Required action: Below are entries; count each line that holds the word "commanded" and report the number without any other words.

━━━━━ Recorded information ━━━━━

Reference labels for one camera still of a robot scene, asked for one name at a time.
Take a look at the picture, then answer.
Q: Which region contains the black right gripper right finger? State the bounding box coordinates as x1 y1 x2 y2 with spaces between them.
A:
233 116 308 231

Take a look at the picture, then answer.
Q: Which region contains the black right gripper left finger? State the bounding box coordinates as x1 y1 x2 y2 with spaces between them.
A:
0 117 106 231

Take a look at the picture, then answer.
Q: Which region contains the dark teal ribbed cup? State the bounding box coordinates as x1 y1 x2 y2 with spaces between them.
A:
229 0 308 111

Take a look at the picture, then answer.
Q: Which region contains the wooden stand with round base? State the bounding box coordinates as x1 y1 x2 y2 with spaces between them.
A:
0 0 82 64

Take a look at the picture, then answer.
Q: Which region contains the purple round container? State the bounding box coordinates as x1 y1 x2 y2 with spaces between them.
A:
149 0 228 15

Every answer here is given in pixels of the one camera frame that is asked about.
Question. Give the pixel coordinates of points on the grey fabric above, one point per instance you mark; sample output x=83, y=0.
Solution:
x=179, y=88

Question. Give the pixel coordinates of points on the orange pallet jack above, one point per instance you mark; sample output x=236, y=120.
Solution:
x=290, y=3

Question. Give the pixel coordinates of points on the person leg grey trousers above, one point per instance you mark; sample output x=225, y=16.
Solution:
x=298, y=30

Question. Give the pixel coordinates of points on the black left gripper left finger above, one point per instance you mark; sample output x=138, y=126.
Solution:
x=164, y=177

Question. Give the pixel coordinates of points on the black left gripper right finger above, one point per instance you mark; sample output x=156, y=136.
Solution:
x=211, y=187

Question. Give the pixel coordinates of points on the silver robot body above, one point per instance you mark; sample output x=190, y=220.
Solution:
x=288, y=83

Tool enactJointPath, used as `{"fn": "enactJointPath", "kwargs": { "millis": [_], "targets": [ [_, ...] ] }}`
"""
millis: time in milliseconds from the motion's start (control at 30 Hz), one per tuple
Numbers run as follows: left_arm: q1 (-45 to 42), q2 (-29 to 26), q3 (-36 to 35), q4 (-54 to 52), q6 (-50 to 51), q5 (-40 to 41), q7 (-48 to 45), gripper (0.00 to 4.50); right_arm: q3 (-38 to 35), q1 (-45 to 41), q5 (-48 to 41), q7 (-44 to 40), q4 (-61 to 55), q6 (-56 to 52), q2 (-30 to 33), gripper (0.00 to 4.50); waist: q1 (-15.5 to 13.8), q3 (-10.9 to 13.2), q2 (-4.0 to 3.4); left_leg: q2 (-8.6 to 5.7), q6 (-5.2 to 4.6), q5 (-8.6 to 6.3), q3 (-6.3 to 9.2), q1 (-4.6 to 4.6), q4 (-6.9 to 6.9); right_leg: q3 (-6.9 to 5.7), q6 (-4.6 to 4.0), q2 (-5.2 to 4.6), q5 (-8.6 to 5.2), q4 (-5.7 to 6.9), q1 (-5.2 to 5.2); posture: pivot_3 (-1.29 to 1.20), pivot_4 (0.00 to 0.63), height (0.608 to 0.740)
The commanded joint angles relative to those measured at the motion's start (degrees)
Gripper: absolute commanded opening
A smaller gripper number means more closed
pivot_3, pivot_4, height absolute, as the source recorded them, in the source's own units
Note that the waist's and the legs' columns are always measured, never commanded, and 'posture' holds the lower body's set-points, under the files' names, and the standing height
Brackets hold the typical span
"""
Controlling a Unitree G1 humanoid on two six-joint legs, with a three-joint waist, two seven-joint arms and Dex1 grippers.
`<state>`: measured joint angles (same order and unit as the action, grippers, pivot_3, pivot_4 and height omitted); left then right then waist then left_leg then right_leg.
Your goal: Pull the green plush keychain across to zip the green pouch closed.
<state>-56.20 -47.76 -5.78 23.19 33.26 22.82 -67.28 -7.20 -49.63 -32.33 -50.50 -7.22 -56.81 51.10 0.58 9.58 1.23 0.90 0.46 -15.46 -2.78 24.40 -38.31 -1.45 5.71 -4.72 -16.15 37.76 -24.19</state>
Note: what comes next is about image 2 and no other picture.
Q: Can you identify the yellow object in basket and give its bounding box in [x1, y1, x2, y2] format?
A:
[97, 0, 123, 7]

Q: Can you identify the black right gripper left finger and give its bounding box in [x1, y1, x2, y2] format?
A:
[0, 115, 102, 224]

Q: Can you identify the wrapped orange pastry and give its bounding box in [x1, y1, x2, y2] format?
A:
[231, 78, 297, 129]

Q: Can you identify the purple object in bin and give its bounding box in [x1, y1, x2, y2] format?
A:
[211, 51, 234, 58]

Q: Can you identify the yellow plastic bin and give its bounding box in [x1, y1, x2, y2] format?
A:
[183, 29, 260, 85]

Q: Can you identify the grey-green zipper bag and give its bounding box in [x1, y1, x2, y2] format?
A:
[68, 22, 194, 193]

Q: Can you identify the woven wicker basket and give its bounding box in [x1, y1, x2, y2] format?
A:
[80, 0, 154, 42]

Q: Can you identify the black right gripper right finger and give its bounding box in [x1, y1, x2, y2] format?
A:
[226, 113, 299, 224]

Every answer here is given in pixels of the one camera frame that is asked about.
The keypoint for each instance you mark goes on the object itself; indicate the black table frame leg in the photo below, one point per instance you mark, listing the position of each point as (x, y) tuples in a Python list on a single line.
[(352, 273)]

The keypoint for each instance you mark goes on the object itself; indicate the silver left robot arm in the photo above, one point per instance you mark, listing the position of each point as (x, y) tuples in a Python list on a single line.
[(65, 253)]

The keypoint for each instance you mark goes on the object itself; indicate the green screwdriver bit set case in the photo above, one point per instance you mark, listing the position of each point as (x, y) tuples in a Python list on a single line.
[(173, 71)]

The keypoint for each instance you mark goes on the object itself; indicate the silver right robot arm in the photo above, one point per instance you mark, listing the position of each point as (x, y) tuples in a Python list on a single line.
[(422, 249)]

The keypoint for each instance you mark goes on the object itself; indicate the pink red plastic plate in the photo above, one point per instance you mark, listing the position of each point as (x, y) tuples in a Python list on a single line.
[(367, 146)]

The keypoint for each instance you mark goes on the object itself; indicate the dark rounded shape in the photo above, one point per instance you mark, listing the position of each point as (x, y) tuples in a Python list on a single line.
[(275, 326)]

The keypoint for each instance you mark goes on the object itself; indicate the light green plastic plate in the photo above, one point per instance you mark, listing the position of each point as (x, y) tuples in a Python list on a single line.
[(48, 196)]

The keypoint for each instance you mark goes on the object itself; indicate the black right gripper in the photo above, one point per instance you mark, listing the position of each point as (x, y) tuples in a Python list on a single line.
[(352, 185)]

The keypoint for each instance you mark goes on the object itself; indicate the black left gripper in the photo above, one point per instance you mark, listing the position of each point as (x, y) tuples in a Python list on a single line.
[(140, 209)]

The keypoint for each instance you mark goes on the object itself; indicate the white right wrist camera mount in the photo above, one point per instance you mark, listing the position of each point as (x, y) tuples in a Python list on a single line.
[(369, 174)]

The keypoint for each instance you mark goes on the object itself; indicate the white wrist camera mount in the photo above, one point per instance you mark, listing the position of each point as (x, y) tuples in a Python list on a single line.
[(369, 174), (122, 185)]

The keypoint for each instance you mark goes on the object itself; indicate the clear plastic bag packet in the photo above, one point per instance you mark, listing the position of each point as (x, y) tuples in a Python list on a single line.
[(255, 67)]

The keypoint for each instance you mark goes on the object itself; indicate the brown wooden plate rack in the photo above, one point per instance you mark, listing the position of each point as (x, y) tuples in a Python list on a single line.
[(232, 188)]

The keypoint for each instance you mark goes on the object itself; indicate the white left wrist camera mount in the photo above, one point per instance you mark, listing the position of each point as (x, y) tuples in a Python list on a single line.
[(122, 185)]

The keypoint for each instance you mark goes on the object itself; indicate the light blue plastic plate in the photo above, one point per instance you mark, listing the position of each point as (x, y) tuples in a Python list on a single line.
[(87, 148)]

━━━━━

Solution for this task: 3